NTA. You’re an adult who has certain boundaries. If your boyfriend cannot understand that, then that’s a him problem.
I think the question we need to ask here is, “why does he WANT you to dance for his brother so badly that he is giving you sh*t about being uncomfortable with it?” Because it’s one thing to be secure enough that it wouldn’t bother him of you did dance for his friends and family. But its a whole other thing to expect it of you and to claim you’re the one with the problem if you aren’t comfortable with it.
NTA. If you’re not comfortable with it, that’s the end of it.

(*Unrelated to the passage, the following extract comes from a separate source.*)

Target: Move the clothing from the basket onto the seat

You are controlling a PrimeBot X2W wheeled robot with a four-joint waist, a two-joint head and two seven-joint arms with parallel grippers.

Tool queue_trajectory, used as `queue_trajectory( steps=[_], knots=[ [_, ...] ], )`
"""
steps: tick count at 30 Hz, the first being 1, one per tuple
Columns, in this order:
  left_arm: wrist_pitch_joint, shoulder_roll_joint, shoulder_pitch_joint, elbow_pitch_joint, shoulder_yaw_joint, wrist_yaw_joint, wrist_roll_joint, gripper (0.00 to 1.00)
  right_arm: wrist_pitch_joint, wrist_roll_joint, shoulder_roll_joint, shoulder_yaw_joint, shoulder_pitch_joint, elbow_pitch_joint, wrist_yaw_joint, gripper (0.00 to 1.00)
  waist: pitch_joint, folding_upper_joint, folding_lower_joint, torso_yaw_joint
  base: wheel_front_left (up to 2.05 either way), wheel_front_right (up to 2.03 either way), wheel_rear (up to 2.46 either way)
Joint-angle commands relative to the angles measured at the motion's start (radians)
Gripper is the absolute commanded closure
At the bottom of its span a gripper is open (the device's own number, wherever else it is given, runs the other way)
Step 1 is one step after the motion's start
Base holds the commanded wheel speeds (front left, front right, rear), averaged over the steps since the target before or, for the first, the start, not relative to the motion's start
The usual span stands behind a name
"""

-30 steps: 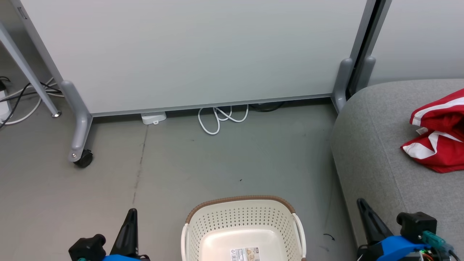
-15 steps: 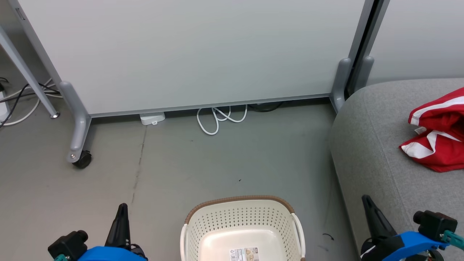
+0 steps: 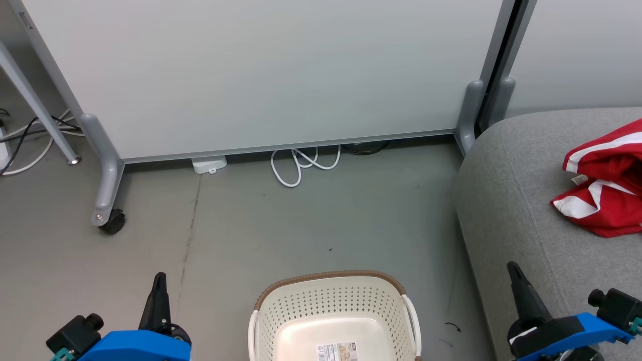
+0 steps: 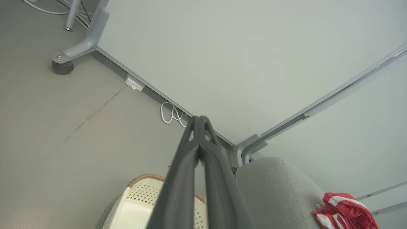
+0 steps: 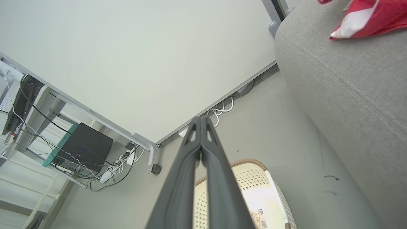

It’s concerning that your boyfriend thinks that because you’re a stripper, you have NO boundaries. NTA
NTA. i am totally ok with sex work/strippers/etc. but i would never want to mix this kind of work with family either. it’s too intimate.
NTA. This is so weird. Stripping for his brother’s bachelor party as we call it here. That’s awkward and he should be okay with you not be comfortable and drop it.
NTA
Sounds like your BF doesn’t see a long term relationship with you. I can’t see anyone being ok with someone they see a future with stripping for their sibling.
The clients are sexualizing the dancers. They’re quite literally imagining sex with them.
NTA. As a stripper you are a professional and don’t sexualise the people you perform for, the inverse is not true. And that is as you said, your boyfriend’s brother.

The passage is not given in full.